* Provided data *

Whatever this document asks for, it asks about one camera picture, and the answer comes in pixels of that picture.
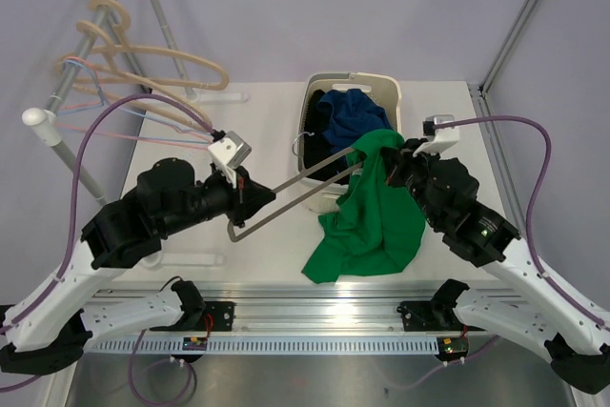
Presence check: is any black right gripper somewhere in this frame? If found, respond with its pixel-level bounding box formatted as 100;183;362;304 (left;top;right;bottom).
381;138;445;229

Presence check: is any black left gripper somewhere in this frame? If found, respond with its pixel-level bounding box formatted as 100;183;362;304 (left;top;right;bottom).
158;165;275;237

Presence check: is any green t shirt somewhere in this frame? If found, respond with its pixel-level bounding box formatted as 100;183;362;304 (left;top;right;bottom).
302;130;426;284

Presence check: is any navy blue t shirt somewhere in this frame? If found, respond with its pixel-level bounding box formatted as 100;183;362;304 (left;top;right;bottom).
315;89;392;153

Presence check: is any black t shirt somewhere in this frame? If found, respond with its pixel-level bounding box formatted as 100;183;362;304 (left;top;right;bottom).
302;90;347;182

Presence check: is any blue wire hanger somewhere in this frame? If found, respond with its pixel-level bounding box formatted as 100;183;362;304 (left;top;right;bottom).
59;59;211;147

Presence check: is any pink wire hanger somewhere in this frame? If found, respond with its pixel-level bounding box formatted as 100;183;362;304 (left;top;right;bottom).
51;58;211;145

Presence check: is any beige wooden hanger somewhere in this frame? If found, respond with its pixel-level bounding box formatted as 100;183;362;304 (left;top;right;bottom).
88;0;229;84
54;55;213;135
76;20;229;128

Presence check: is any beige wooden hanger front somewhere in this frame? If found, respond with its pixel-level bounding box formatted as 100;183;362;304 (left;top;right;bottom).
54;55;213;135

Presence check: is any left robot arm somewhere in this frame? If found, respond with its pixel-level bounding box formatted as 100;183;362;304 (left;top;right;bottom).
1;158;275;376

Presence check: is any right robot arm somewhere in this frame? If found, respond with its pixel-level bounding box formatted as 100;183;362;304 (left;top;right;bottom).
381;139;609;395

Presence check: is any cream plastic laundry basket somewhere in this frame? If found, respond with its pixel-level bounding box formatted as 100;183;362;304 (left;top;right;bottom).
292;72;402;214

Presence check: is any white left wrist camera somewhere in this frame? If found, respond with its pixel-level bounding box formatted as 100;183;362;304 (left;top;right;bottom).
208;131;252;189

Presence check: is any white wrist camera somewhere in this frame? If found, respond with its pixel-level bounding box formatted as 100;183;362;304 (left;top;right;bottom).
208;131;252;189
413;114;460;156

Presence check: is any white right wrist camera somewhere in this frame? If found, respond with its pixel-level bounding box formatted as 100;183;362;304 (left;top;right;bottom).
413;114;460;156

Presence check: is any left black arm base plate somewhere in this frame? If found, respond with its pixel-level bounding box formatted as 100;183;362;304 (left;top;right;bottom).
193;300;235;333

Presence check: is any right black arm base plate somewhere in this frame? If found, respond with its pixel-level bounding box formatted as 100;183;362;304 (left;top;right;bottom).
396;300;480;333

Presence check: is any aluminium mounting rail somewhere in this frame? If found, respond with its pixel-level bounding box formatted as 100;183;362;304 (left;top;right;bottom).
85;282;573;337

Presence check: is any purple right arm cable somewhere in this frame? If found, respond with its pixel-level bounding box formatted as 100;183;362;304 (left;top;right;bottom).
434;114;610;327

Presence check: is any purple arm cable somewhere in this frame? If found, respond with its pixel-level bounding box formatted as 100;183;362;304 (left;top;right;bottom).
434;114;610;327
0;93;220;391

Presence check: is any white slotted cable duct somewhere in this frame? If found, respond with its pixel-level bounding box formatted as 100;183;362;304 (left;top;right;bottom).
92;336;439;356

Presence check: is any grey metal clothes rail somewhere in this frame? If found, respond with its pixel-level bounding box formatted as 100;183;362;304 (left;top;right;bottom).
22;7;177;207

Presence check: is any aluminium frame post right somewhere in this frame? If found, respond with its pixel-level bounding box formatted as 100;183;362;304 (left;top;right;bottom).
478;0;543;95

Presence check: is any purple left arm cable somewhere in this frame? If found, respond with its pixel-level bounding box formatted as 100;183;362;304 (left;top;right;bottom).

* Exercise instructions *
Return all of the data exactly as written, and drop the pictures.

* Exercise output *
Whatever this document asks for, it asks about one camera picture, and the answer comes in pixels of that picture.
Presence check: is any black right gripper somewhere in this frame? If found, respond with its pixel-level bounding box formatted as 100;183;362;304 (left;top;right;bottom).
381;138;445;229

Presence check: is any black left gripper somewhere in this frame? If found, respond with its pixel-level bounding box formatted as 100;183;362;304 (left;top;right;bottom).
158;165;275;237

Presence check: is any green t shirt somewhere in this frame? If found, respond with its pixel-level bounding box formatted as 100;183;362;304 (left;top;right;bottom).
302;130;426;284

Presence check: is any navy blue t shirt somewhere in this frame? If found, respond with its pixel-level bounding box formatted as 100;183;362;304 (left;top;right;bottom).
315;89;392;153

Presence check: is any black t shirt somewhere in this frame? If found, respond with its pixel-level bounding box formatted as 100;183;362;304 (left;top;right;bottom).
302;90;347;182

Presence check: is any blue wire hanger somewhere in this frame? If found, respond with its pixel-level bounding box formatted as 100;183;362;304 (left;top;right;bottom).
59;59;211;147

Presence check: is any pink wire hanger somewhere in this frame? If found, respond with its pixel-level bounding box formatted as 100;183;362;304 (left;top;right;bottom).
51;58;211;145

Presence check: is any beige wooden hanger somewhere in this frame? If found, respond with its pixel-level bounding box formatted as 100;183;362;304 (left;top;right;bottom).
88;0;229;84
54;55;213;135
76;20;229;128

Presence check: is any beige wooden hanger front somewhere in this frame? If found, respond with its pixel-level bounding box formatted as 100;183;362;304 (left;top;right;bottom).
54;55;213;135

Presence check: is any left robot arm somewhere in this frame? If found, respond with its pixel-level bounding box formatted as 100;183;362;304 (left;top;right;bottom).
1;158;275;376

Presence check: is any right robot arm somewhere in this frame? If found, respond with its pixel-level bounding box formatted as 100;183;362;304 (left;top;right;bottom).
381;139;609;395

Presence check: is any cream plastic laundry basket somewhere in this frame? If found, respond with its pixel-level bounding box formatted as 100;183;362;304 (left;top;right;bottom).
292;72;402;214

Presence check: is any white left wrist camera somewhere in this frame? If found, respond with its pixel-level bounding box formatted as 100;183;362;304 (left;top;right;bottom).
208;131;252;189

Presence check: is any white wrist camera somewhere in this frame? If found, respond with its pixel-level bounding box formatted as 100;183;362;304 (left;top;right;bottom).
208;131;252;189
413;114;460;156

Presence check: is any white right wrist camera somewhere in this frame? If found, respond with its pixel-level bounding box formatted as 100;183;362;304 (left;top;right;bottom).
413;114;460;156

Presence check: is any left black arm base plate somewhere in this frame? If found, respond with its pixel-level bounding box formatted as 100;183;362;304 (left;top;right;bottom).
193;300;235;333

Presence check: is any right black arm base plate somewhere in this frame? If found, respond with its pixel-level bounding box formatted as 100;183;362;304 (left;top;right;bottom).
396;300;480;333

Presence check: is any aluminium mounting rail somewhere in this frame? If found, respond with its pixel-level bounding box formatted as 100;183;362;304 (left;top;right;bottom).
85;282;573;337

Presence check: is any purple right arm cable somewhere in this frame? If found, respond with its pixel-level bounding box formatted as 100;183;362;304 (left;top;right;bottom).
434;114;610;327

Presence check: is any purple arm cable somewhere in this frame? If found, respond with its pixel-level bounding box formatted as 100;183;362;304 (left;top;right;bottom).
434;114;610;327
0;93;220;391

Presence check: is any white slotted cable duct somewhere in this frame? If found, respond with its pixel-level bounding box formatted as 100;183;362;304 (left;top;right;bottom).
92;336;439;356

Presence check: is any grey metal clothes rail somewhere in this frame? If found, respond with its pixel-level bounding box formatted as 100;183;362;304 (left;top;right;bottom).
22;7;177;207

Presence check: is any aluminium frame post right somewhere in this frame? If found, respond with its pixel-level bounding box formatted as 100;183;362;304 (left;top;right;bottom).
478;0;543;95

Presence check: is any purple left arm cable somewhere in this frame? If found, respond with its pixel-level bounding box formatted as 100;183;362;304 (left;top;right;bottom).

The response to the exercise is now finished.